Excisional biopsy is routinely performed in humans with oral and maxillofacial lesions and has also been performed in dogs and cats.^20–33 The principal differential diagnoses for the dogs of this study with CAA included squamous cell carcinoma (SCC) and peripheral odontogenic fibroma (POF). For patients without a preoperative histopathology report and without exact knowledge of the tumor type, clients were counseled on excisional and incisional biopsy procedures. Incisional biopsy is never contraindicated and is generally quite dependable although there is mild controversy regarding appropriate technique and accuracy.^34–37 Generally, pathologists agree that greater sample volume generates a more accurate diagnosis. ³⁸ The technique performed here was presented to clients as a method for excisional biopsy to confidently obtain a high volume of tumor for a histopathological diagnosis and to potentially be a curative procedure for CAA, POF, and even SCC depending on lesion size. The morbidity from the procedure was presented as being similar to a sequential multitooth extraction procedure since it would include the canine, ipsilateral first and second premolar, and a variable number of incisor teeth. The procedure described here removed bone and teeth en bloc compared to removing bone with a drill and bur while extracting teeth using periodontal elevators/luxators and extraction forceps. Therefore, symphyseal-sparing mandibulectomy was not considered to be a radical, potentially debilitating technique that should only be undertaken with the information gained by an incisional biopsy procedure. Clients were informed that if the tumor were incompletely excised based on histopathological analysis, a second revisional procedure could be done to excise remnant tumor cells. Overall, clients were presented with a cost-effective clinical scenario that had a relatively high incidence of success defined by tumor excision with negative margins and acceptable morbidity, similar to a sequential, multitooth extraction procedure.
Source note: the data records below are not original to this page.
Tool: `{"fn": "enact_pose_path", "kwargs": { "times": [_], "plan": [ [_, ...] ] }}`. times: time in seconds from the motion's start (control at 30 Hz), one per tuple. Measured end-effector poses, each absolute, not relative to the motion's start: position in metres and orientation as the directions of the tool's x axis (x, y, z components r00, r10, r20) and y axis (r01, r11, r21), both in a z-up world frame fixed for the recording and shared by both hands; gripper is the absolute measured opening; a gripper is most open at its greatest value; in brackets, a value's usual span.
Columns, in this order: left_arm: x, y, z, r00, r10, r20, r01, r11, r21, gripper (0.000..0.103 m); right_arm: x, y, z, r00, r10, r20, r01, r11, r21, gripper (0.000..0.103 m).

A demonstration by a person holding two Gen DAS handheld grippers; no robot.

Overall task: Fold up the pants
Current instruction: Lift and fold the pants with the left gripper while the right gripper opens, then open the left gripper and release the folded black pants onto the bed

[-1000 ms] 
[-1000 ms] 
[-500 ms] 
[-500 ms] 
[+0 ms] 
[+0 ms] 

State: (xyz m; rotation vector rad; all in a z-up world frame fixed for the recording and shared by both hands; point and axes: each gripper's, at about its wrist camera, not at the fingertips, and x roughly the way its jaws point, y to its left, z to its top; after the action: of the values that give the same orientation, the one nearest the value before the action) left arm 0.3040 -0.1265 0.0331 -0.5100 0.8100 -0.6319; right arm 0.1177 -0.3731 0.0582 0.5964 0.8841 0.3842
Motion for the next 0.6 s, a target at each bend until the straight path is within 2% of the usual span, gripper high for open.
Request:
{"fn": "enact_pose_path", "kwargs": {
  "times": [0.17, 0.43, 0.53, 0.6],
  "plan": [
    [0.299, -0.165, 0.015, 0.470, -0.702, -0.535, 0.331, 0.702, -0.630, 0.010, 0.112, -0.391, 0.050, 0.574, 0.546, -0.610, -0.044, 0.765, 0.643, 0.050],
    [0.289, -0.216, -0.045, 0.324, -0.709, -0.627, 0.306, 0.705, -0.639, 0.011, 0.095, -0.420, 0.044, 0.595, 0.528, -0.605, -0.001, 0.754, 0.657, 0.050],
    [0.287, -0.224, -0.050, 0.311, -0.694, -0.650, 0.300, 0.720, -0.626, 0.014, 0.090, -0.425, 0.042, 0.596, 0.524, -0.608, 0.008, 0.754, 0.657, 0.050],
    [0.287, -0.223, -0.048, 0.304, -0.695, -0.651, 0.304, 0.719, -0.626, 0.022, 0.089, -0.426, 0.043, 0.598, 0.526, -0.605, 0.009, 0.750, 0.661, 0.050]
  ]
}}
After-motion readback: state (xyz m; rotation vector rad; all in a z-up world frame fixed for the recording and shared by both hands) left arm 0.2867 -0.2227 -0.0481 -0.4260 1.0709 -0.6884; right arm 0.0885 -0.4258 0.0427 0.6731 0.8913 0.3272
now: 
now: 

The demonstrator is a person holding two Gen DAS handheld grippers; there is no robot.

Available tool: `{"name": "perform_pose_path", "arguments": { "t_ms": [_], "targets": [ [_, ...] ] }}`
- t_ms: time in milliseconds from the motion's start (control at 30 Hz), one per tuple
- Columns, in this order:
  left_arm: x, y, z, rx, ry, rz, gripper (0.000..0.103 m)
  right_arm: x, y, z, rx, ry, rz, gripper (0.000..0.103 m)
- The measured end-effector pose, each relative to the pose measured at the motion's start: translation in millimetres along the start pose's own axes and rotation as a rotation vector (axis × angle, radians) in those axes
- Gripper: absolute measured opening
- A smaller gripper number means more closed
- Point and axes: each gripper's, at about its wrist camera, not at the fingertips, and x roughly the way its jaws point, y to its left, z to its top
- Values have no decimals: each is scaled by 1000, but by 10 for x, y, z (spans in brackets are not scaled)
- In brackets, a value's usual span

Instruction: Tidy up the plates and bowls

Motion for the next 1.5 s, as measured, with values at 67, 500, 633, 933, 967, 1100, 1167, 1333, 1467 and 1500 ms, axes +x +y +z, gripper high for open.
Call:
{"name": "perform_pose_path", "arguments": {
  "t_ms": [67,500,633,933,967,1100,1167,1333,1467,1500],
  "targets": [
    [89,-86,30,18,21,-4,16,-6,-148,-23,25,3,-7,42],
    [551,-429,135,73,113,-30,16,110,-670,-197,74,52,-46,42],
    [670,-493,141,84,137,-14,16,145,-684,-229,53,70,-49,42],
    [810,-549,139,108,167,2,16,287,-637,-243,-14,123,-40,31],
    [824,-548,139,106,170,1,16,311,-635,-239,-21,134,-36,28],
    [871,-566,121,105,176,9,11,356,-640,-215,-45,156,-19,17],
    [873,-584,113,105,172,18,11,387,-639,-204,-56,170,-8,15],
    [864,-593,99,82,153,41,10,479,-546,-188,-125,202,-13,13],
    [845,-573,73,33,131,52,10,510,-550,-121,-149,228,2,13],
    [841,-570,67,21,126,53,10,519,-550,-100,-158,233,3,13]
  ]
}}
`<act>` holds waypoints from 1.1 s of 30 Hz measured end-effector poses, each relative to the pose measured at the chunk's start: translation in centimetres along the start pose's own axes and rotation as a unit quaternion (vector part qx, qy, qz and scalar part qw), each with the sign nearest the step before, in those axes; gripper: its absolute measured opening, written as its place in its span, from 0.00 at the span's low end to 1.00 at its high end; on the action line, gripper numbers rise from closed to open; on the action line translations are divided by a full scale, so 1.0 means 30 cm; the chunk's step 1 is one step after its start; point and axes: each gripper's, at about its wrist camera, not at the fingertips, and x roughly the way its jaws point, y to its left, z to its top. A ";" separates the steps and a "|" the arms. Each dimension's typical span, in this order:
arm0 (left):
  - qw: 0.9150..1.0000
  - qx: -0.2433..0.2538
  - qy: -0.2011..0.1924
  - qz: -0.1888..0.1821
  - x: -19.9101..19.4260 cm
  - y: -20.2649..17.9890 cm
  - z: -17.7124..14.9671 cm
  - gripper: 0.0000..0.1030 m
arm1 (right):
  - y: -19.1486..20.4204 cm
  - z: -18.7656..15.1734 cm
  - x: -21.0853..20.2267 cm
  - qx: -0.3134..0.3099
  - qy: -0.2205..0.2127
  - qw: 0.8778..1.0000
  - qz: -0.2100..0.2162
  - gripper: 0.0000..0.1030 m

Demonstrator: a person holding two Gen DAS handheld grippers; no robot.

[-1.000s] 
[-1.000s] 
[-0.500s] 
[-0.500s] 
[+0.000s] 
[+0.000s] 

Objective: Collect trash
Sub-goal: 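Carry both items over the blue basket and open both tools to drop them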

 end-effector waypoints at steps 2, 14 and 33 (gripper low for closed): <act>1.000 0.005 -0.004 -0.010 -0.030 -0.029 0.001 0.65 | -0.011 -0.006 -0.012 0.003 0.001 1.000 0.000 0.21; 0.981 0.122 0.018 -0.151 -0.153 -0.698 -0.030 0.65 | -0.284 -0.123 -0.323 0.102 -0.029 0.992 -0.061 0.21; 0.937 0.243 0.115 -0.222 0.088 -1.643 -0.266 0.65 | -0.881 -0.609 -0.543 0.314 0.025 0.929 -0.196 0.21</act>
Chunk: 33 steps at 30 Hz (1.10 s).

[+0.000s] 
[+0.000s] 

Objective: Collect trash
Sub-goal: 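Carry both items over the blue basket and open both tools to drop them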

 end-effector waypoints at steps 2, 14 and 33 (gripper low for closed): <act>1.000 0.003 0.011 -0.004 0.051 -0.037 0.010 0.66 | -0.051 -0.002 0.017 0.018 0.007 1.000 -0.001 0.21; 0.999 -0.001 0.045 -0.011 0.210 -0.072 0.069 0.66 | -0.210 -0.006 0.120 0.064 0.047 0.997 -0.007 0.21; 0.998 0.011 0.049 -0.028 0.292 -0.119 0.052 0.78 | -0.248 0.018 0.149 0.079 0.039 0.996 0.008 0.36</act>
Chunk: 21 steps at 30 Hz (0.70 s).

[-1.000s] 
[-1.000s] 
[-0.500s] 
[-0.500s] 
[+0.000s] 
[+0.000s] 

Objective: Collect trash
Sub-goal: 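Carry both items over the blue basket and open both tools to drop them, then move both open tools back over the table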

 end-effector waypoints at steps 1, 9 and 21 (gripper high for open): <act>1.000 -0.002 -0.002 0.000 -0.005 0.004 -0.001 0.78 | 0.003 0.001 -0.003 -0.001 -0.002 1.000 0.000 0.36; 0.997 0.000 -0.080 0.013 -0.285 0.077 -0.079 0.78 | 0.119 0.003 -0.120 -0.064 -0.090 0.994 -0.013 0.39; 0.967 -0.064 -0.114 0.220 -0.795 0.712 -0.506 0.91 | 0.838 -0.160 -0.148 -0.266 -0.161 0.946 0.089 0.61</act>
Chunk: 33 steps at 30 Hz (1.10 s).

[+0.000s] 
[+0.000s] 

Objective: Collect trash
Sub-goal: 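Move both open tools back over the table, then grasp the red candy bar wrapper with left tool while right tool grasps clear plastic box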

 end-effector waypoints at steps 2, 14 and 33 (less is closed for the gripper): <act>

Symphyseal-sparing mandibulectomy can obtain adequate tumor-negative margins for CAA associated with mandibular canine teeth. The results of this study support those of a previous study that indicated that even with a very narrow tumor-negative margin width, cases can have a positive postsurgical prognosis. ⁸ Limitations of this study include the small sample size, retrospective nature of the study, different pathologists reviewing samples, and interview-type follow-up data. It is concluded that segmental or rostral mandibulectomy with wide 2 cm margins that include the entire mandibular canine tooth may not be warranted, but rather it is more beneficial to maintain stability of the mandibles using the symphyseal-sparing technique for dogs with CAA associated with a mandibular canine tooth.